5 minute read
Balykchy - Portrait of a Former Soviet Industrial City
Jo Kearney ARPS
Balykchy was once one of Kyrgyzstan’s industrial powerhouses, situated on the banks of a giant alpine lake. Today, more than a quarter of a century after the break-up of the USSR, it is a Soviet ghost town. It now represents a symbol of communist decay. Hulls of ships and cranes rust at the port and factories lie in ruins; parks that were once the pride of the city are filled with weeds and statues of Lenin crumble.
Advertisement
Balykchy, meaning fisherman in the Kyrgyz language, derives its name from the city’s fishing and boatbuilding heritage. It was devastated by the break-up of the Soviet Union which brought an end to trade links and financial backing from Moscow. As factories dwindled to a halt people lost their jobs and the town eventually went from full employment to almost nothing.
Today there are a few private restaurants and shops serving tourists travelling to the resorts that lie further east along Lake Issyk-Kul, the world’s second biggest alpine lake. People set up stalls selling fruit and dried fish to motorists, but the fish comes from China and not the lake. There’s also a brisk trade to be done at the town market selling goods imported from China.
Many young people are forced to leave their country and find work in Russia and Kazakhstan, often leaving their children with their ageing parents. These pensioners continue to cling to communist ideals and dream of Soviet times when food and housing was cheap and they could afford to travel to Moscow and Kiev. They struggle to survive on meagre pensions and are forced to take over the full-time care of their grandchildren.
Valentina Pogojeva has acted as a full-time mother to her two grandchildren Dasha and Lena since they were both 10 months old. Her daughter, Nadejda Mahortova, works for an engineering company in Almaty, Kazakhstan. The girls have different fathers and neither keeps in touch, which is all too common in Kyrgyzstan these days. Their mother returns home for 3 days each month. ‘She comes laden with presents and plays with them,’ explained Valentina, ‘but to know your children you have to see them every day.’ Sometimes the girls call Valentina mummy and other times granny. She gets them ready for school, cooks their meals and helps with homework. Valentina says the school has offered to help but she feels there are more deserving cases. She says they manage okay with her daughter’s income which they supplement by keeping chickens and growing vegetables in her small garden. In the summer holidays one of the churches paid for the girls to attend a camp which gave Valentina a well-earned rest. ‘You can always tell the children who don’t live with their parents,’ she explained: ‘They watch other pupils being picked up by their parents and you can see the sadness in their eyes. Many also have behavioural problems as their grandparents can’t always control them.’
Valentina Palamar, 63, lives in a dilapidated Soviet-era apartment block. The balconies look so precarious that they might fall off and the crumbling stairwells are dark and eerie, even in the daytime. Valentina’s one-room flat is next to her daughter’s which is convenient as it means she can help look after her three grandchildren. Her daughter is divorced and works as a primary school teacher and earns only $50 a month so Valentina also contributes some of her $100 pension from her years working as a nurse. The flats have no heating or running hot water so it’s bitterly cold in winter. But Valentina takes me to the balcony to show me the view of the lake and the mountains. ‘We don’t have it so bad,’ she said, ‘and I have my health.’ Still, life was better during Soviet times, she says showing me holiday photos of trips to Kiev and Tashkent. ‘In those days we could afford to travel. I even went to Bulgaria with the young communists.’

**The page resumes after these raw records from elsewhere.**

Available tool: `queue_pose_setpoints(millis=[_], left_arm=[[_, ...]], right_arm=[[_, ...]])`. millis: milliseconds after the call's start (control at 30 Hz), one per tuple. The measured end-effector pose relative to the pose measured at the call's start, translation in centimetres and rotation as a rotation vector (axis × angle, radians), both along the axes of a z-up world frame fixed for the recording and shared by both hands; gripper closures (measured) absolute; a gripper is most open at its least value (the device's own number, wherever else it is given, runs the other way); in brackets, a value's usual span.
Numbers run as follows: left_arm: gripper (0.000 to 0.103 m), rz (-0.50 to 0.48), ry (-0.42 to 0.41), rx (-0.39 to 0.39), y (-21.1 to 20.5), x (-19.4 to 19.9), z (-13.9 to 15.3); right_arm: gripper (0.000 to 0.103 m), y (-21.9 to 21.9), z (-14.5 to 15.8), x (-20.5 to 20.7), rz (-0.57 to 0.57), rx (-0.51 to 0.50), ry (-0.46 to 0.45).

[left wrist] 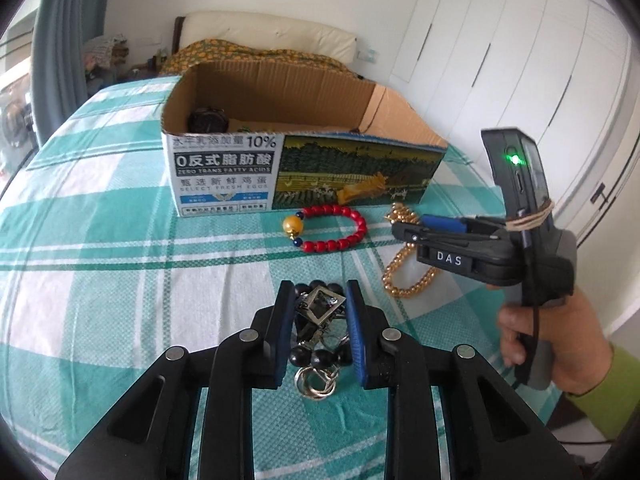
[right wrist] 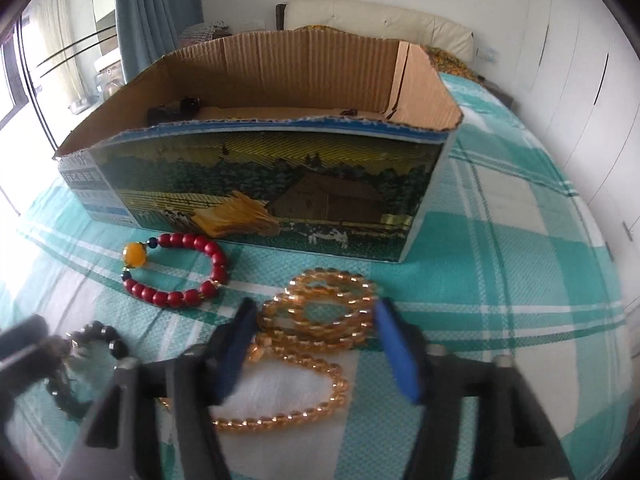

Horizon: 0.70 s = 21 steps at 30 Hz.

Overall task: Organize jewelry
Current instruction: 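Close the left tool on the silver charms while the right tool grasps the gold bead necklace, then carry the silver charms and gold necklace into the cardboard box with both tools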

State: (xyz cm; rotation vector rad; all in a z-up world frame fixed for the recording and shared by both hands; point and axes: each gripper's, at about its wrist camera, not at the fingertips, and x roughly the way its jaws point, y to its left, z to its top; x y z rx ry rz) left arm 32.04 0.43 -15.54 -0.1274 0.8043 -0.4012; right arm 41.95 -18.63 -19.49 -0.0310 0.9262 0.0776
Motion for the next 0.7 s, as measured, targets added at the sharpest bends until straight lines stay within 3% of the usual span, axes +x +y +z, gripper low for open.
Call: queue_pose_setpoints(millis=[133, 367, 700], left_arm=[[0.079, 0.02, 0.003, -0.079, 2.3, -0.6, 1.9], [0.079, 0.054, 0.015, -0.22, 5.5, -1.0, 4.6], [0.079, 0.075, -0.043, -0.192, 6.0, -2.0, 7.9]], right_arm=[[0.095, -1.9, 1.1, -1.5, -0.011, 0.103, -0.03], [0.095, -3.0, 4.8, -5.1, 0.02, 0.167, -0.105], [0.095, -2.8, 9.5, -8.2, 0.097, 0.254, -0.156]])
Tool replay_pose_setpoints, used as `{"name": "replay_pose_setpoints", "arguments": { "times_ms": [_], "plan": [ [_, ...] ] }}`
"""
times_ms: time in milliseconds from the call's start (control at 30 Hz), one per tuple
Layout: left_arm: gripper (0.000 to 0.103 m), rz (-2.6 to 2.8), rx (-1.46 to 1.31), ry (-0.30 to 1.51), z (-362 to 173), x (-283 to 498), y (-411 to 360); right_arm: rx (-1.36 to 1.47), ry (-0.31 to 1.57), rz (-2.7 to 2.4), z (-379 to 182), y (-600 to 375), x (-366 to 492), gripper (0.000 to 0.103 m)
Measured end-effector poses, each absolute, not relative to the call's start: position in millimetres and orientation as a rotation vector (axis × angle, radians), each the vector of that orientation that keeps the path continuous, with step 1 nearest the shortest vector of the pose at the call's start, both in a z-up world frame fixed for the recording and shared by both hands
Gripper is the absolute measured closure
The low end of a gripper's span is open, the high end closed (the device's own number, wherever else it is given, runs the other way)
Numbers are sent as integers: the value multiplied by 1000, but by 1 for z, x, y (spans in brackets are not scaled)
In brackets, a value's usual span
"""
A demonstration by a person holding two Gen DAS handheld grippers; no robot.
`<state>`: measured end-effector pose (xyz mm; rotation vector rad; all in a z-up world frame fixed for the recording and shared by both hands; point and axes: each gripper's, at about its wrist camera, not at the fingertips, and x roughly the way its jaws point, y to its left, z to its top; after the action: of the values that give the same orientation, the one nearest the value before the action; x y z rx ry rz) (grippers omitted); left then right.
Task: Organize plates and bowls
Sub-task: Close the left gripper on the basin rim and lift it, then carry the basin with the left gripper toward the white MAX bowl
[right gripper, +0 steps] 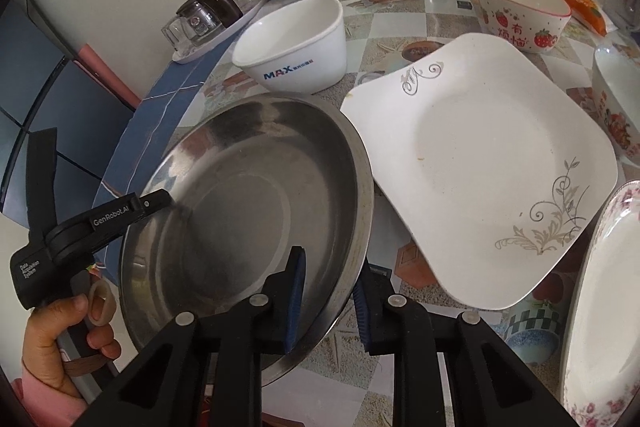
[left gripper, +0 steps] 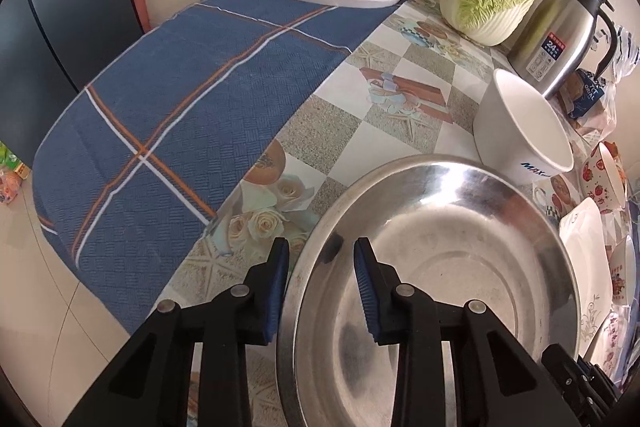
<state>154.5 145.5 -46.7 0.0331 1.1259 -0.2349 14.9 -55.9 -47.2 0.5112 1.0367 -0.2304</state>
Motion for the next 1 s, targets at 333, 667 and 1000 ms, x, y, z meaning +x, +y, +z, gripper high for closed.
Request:
{"name": "replay_pose_setpoints", "arguments": {
  "times_ms": [333, 667, 1000],
  "plan": [
    [68, -210, 38, 1093, -15, 139, 142, 518, 978, -185, -23, -59, 2, 78],
    [68, -221, 73, 1043, 21, 127, 107, 523, 873, -181, 12, -82, -19, 78],
    [68, -324, 72, 1006, 46, 116, 45, 509, 769, -267, 35, -114, -59, 78]
  ]
}}
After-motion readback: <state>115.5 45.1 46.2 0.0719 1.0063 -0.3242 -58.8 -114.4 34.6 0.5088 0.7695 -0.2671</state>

Olga Ogarkova, 61, lives with her husband Oleg in a pretty mud-walled bungalow more reminiscent of Russian tsarist times than Soviet. In the ramshackle garden are wooden racks of apricots and slices of apples drying in the sun. Olga points to her fruit trees and tomato plants. She also keeps hens which give them plenty of eggs. Her husband has diabetes so most of their $100 a month pension goes on prescription drugs. ‘During Soviet times life was good,’ said Olga. ‘We all had jobs and a reason to get up in the morning. We could travel to Moscow, Uzbekistan and Kazakhstan’, she said showing me photos of her travels and May Day marches during the Brezhnev era. ‘My husband even went to Germany. Now young people just hang around and drink vodka there’s nothing for them to do.’
On the outskirts of Balykchy Samira Omuralieva lives in a crumbling white-washed mud bungalow with her grandchildren, Six-year-old Adinai was propped up at the kitchen table beside her two sisters Aklai, 15, and Ryana, 12. Flies buzzed around a plate of dried bread and a pile of chicken bones left over from lunch. Adinai was born with brain damage and needs regular physiotherapy, which is why the girls’ mother Diana, who is divorced, has been forced to work in Turkey as a nanny to pay the medical bills. The girls’ father isn’t around so Samira and the two older girls take care of Adinai. ‘Money is very tight but what can we do’ says Samira.